Taking the line with "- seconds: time" as the first and the line with "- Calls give" as the last, set down exactly every line in that range from the entries below, and no more.

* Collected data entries
§

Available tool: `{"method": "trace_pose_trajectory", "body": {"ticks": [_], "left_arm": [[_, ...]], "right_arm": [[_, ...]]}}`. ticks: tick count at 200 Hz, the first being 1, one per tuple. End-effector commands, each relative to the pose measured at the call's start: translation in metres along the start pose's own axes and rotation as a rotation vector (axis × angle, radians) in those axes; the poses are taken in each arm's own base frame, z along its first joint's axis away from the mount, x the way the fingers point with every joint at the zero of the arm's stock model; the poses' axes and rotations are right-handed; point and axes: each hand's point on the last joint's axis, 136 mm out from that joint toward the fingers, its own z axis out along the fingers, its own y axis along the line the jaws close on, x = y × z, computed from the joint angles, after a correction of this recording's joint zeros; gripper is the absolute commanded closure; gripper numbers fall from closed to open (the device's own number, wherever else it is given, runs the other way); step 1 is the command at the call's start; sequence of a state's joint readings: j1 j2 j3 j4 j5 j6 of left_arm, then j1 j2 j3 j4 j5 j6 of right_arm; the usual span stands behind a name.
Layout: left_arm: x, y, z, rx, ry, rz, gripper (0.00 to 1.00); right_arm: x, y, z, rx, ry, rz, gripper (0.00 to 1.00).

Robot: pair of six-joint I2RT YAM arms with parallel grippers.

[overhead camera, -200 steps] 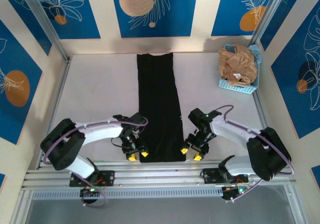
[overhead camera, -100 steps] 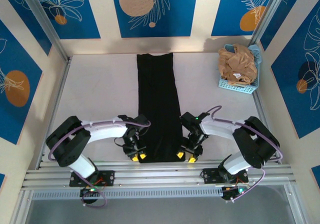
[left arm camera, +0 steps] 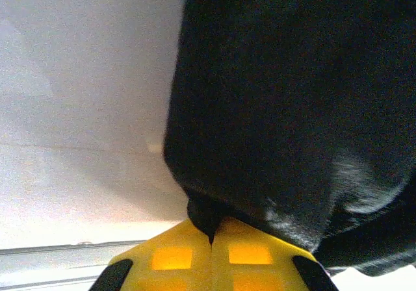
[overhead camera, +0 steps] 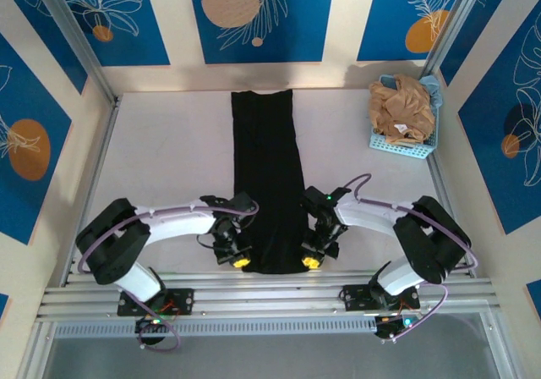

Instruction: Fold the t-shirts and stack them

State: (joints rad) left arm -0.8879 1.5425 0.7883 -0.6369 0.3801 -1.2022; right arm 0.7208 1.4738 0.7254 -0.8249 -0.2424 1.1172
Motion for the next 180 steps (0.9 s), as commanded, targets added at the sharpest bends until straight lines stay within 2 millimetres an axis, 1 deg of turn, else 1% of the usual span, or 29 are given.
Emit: {"method": "trace_pose_trajectory", "body": {"ticks": [1,38,63,84,111,137,157,180], "left_arm": [[-0.002,-0.012,-0.018,0.050,-0.067,0.035,1.00],[0.002,-0.007,-0.041,0.051,-0.116,0.044,1.00],[0.002,-0.012,-0.054,0.094,-0.152,0.020,1.00],[-0.005,-0.020,-0.067,0.137,-0.196,-0.007,1.00],[-0.027,-0.031,-0.085,0.192,-0.252,-0.049,1.00],[-0.055,-0.044,-0.101,0.260,-0.284,-0.100,1.00],[-0.080,-0.055,-0.118,0.297,-0.312,-0.122,1.00],[-0.112,-0.065,-0.138,0.331,-0.343,-0.141,1.00]], "right_arm": [[0.009,0.000,-0.017,-0.002,-0.013,0.009,1.00],[0.014,0.006,-0.037,-0.037,-0.041,0.003,1.00],[0.013,0.012,-0.050,-0.060,-0.051,0.008,1.00],[0.006,0.019,-0.064,-0.083,-0.073,0.014,1.00],[-0.010,0.033,-0.084,-0.115,-0.101,0.013,1.00],[-0.031,0.052,-0.104,-0.161,-0.119,0.012,1.00],[-0.051,0.071,-0.121,-0.196,-0.140,0.007,1.00],[-0.082,0.094,-0.143,-0.222,-0.173,0.003,1.00]]}}
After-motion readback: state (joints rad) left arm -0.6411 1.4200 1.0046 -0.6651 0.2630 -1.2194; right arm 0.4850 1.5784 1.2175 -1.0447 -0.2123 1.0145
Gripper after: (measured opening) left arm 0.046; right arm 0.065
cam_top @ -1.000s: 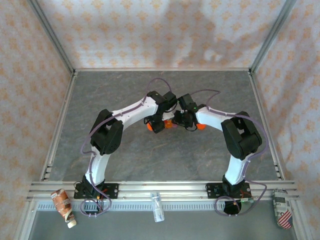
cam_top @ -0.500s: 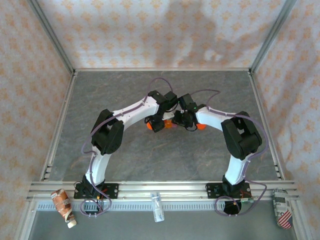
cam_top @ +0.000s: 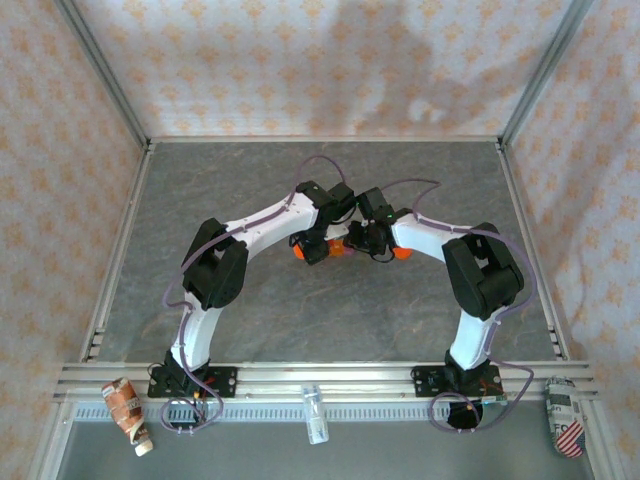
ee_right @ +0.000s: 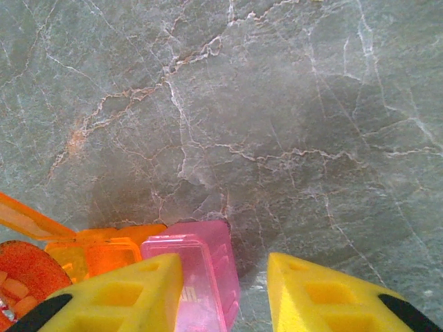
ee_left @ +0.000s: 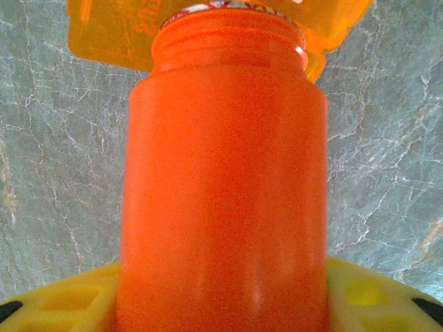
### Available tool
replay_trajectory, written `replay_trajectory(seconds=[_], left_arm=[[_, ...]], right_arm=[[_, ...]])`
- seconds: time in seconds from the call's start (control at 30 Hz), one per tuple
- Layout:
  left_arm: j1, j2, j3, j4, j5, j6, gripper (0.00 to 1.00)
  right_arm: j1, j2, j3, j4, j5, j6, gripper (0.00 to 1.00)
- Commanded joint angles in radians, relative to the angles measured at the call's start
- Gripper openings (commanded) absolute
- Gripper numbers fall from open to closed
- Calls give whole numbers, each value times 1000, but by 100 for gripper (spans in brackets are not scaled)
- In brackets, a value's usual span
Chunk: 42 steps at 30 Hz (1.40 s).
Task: Sort the pills into containers
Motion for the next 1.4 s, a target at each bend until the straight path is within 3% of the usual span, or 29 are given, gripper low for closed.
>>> replay_trajectory(seconds=[0.0, 0.9, 1.37], left_arm=[[-22, -13, -33, 8, 12, 15, 0], [15, -263, -309, 267, 93, -9, 0], [76, -508, -631, 743, 195, -88, 0]], right_arm=[[8, 36, 5, -40, 14, 5, 37], [8, 38, 32, -61, 18, 14, 37], [8, 9, 93, -125, 56, 7, 44]])
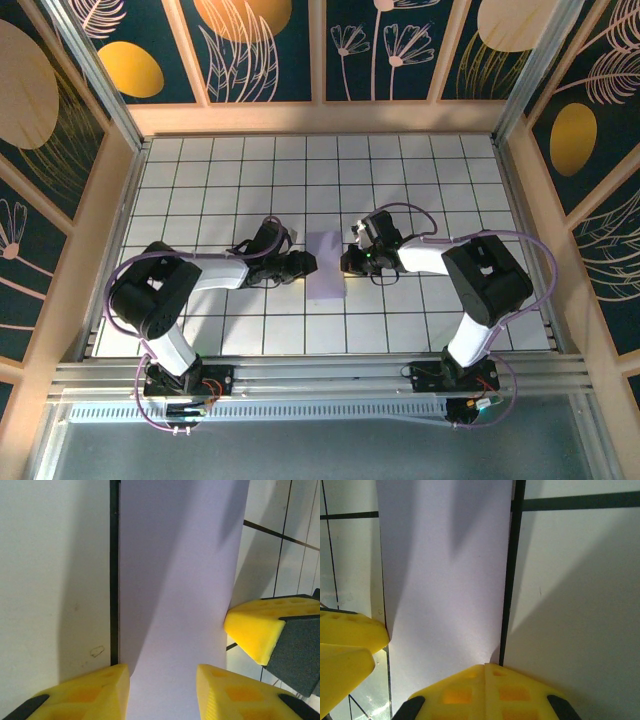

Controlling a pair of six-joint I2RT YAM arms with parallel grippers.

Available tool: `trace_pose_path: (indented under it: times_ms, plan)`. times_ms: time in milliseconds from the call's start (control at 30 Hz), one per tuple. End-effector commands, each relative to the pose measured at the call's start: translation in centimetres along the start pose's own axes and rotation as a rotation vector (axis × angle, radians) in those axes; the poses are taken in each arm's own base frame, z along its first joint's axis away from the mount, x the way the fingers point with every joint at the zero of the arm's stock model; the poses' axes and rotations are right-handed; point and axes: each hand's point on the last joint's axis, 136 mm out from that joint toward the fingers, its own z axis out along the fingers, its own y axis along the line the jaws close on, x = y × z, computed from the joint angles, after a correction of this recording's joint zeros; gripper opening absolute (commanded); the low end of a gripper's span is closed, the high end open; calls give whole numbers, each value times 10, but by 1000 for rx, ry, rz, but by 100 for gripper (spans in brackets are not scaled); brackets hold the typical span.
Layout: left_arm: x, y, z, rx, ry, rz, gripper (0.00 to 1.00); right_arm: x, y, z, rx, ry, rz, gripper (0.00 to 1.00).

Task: Fold a paper plane with a square sheet of paper (fold left side to right side)
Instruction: Third fold the triangle at the center of the table.

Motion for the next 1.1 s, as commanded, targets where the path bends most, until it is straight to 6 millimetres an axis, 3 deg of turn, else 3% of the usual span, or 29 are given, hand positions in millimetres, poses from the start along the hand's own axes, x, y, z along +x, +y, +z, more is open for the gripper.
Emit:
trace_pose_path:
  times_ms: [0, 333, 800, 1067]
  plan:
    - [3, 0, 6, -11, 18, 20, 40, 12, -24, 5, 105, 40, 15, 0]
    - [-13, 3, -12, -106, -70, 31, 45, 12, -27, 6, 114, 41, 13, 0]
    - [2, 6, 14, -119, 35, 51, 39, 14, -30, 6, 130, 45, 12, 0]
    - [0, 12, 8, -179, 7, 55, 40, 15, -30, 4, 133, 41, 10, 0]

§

* ANSWER SPACE
- seconds: time in seconds from the call's start (control at 30 Hz), one per tuple
- Layout:
  left_arm: j1, j2, j3, j4, j5, j6, gripper (0.00 to 1.00)
  right_arm: j1, j2, j3, j4, j5, j6, gripper (0.00 to 1.00)
- Commanded joint angles in radians, relative to the angles measured at the call's start
- Gripper openings (commanded) absolute
- Gripper numbers fall from open to closed
- Calls give whole numbers, each value times 1000, but by 100 for gripper (spans in brackets are not scaled)

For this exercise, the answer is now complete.